[Start of Attachment]
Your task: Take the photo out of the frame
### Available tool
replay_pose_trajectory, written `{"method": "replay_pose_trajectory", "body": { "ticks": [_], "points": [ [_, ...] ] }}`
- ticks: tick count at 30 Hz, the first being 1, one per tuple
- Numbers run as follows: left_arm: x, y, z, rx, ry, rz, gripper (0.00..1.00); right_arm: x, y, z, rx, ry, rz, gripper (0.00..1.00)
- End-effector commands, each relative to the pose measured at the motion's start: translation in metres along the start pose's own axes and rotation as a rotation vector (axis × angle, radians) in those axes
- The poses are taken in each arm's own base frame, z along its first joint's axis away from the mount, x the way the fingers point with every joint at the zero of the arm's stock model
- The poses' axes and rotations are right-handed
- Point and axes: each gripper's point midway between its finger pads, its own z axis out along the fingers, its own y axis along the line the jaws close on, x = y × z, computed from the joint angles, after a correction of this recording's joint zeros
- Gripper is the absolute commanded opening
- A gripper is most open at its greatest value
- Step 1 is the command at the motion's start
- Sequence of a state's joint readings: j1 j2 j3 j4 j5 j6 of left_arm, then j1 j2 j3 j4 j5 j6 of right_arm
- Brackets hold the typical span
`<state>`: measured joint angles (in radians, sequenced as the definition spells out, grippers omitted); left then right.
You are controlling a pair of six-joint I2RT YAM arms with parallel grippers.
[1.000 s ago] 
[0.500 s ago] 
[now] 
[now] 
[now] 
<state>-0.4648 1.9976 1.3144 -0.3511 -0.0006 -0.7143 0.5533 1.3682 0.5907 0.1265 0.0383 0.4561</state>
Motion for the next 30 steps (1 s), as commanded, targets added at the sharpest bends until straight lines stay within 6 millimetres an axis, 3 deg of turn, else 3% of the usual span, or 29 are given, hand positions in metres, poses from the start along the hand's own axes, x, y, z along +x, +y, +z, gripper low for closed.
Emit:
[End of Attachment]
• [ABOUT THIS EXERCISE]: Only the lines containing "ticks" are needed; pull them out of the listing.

• [OUTPUT]:
replay_pose_trajectory, written `{"method": "replay_pose_trajectory", "body": { "ticks": [_], "points": [ [_, ...] ] }}`
- ticks: tick count at 30 Hz, the first being 1, one per tuple

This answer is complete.